The trapped bubble could be about 20mm diamter x say 2mm maximum tall with the sides and top of the bubble constrained by the sensor diaphragm and front recess wall. In effect the sensor will report a depth of d+2mm - the offset is pretty insignificant in the application in question.
Minimum depths are likely around 100mm, so its not a huge problem - sensors are sometimes used in sewage without compensating for a density change from water. I'm no expert on sewage but I imagine the density may change depending on the time of day, industrial waste discharges, Chilli Festivals etc. Maybe the errors from this factor compare with or exceed the air bubble offset error.
cheers rob
Air wants to rise, and the deeper it's entrapped the more it wants to rise.

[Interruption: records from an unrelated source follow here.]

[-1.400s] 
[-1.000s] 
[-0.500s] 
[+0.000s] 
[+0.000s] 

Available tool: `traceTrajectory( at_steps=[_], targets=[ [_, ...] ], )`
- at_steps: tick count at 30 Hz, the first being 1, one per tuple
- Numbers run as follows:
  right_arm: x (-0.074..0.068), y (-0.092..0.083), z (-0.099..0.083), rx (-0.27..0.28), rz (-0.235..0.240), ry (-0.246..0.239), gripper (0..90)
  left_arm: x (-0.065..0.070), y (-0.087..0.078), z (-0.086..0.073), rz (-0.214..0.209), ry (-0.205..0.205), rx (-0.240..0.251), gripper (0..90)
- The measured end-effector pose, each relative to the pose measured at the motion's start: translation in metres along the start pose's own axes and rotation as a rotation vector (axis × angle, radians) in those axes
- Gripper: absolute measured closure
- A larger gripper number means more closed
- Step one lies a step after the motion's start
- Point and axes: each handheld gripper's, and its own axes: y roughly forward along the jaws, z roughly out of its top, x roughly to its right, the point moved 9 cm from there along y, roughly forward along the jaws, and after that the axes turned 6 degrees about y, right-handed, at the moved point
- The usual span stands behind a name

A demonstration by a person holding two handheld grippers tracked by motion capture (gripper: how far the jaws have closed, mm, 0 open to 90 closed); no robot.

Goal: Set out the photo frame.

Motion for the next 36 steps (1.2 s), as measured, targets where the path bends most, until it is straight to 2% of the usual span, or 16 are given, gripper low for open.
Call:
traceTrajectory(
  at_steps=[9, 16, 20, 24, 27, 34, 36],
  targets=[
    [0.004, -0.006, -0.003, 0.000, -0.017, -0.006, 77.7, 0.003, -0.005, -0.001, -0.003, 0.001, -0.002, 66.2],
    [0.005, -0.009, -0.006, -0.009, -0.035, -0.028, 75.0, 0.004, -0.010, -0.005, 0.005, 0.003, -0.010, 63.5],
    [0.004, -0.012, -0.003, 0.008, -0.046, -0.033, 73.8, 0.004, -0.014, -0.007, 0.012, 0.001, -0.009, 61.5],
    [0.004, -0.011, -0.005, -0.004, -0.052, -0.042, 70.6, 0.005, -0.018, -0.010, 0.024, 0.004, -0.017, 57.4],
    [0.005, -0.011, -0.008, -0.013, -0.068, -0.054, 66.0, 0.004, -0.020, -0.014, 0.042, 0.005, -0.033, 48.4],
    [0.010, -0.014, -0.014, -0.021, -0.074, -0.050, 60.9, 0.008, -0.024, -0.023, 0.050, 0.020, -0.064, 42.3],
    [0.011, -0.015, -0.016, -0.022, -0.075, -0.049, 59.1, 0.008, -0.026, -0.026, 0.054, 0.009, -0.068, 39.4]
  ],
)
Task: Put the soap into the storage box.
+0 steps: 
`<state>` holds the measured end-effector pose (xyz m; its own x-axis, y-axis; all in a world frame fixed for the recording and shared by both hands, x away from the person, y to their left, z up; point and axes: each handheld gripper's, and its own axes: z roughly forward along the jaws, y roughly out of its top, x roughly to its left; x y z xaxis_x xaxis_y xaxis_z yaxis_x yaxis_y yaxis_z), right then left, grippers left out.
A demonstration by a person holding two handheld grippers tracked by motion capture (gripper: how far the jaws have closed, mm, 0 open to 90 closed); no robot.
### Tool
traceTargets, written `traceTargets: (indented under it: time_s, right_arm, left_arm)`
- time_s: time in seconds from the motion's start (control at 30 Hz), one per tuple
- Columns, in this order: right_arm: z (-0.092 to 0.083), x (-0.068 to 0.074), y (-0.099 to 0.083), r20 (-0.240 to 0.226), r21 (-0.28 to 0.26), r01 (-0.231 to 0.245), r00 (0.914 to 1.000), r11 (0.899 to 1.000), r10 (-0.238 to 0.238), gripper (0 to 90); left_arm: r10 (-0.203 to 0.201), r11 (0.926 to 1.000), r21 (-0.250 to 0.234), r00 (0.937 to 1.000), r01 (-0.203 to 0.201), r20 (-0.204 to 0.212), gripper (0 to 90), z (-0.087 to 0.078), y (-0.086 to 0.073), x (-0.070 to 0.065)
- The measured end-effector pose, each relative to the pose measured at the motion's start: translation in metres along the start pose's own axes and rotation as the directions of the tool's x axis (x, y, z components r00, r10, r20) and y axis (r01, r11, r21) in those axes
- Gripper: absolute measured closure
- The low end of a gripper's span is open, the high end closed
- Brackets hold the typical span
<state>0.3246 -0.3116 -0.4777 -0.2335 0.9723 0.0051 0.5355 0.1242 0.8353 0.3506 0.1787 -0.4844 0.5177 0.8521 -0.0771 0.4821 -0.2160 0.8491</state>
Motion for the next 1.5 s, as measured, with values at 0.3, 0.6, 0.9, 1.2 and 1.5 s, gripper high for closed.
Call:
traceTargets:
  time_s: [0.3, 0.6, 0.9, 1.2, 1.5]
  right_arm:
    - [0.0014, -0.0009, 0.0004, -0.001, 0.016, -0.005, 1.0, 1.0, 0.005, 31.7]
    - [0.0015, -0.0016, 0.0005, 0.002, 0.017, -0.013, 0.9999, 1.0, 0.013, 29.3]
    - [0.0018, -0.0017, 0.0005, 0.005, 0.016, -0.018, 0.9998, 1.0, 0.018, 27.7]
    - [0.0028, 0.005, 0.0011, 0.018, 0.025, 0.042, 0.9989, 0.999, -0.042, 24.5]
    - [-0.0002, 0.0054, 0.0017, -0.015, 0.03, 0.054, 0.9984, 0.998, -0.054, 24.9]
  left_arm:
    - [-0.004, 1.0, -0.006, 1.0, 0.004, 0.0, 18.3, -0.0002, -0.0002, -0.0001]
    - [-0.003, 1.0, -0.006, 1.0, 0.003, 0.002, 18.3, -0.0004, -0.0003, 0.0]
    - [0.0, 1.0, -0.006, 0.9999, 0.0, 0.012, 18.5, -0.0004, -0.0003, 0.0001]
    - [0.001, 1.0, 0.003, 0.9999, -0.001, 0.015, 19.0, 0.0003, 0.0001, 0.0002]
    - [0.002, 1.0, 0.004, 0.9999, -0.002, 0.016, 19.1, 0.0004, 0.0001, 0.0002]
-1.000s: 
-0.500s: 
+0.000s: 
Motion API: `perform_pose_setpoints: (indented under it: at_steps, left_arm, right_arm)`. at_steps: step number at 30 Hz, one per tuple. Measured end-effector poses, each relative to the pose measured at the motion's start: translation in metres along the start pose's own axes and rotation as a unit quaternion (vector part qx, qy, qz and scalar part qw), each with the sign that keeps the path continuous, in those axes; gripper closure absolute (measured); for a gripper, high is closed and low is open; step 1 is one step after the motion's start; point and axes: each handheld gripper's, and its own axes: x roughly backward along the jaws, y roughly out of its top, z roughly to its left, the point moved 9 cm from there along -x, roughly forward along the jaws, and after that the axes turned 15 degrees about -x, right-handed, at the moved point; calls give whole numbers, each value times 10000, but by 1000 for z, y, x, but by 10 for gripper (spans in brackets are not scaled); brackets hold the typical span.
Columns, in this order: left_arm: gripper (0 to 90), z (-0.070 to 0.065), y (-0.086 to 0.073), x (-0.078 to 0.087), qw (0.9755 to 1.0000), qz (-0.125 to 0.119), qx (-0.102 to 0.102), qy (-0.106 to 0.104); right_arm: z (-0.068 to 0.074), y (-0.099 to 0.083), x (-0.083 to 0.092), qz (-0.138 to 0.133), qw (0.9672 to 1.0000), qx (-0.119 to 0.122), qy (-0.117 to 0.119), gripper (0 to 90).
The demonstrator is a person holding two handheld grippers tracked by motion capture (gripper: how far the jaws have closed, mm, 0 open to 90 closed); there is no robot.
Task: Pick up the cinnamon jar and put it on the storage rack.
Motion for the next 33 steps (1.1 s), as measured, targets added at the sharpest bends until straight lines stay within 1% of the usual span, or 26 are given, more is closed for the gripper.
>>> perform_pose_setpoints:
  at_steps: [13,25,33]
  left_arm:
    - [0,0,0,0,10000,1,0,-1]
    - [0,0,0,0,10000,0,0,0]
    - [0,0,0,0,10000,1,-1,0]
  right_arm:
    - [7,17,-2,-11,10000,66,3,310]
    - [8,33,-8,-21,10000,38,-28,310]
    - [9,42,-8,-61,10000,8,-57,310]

This means it exerts a force on the diaphragm that adds to the hydrostatic pressure, giving an error. If the area and height below the diaphragm are known this error can be calculated and corrected for. Read up on buoyancy in some physics text-book. Even better is to eliminate it completely if possible.
If you have a reasonably clean air supply handy you could use a bubbler tube and have the sensor on the topside out of harm's way. IME submerged sensors always give trouble and are a hassle to maintain.
- YD.
-- Remove HAT if replying by mail.
...
Saving the best for last, of course! ;-D
I'd think if you're measuring something whose density could change dramatically, that the difference in the reading for the depth error would be accounted for by the fact that you're probably controlling your pumping system based on the pressure at the sensor - if there's more pressure, you have to pump harder, so denser stuff would be less deep but you'd move a controlled amount of material.
Hope this makes sense. ;-)
Good Luck! Rich
You don't need the area so long as it is not microscopic.
I've deployed a few hundreds submerged sensors and have had fewer problems with them than ones in aircraft or automotive environments.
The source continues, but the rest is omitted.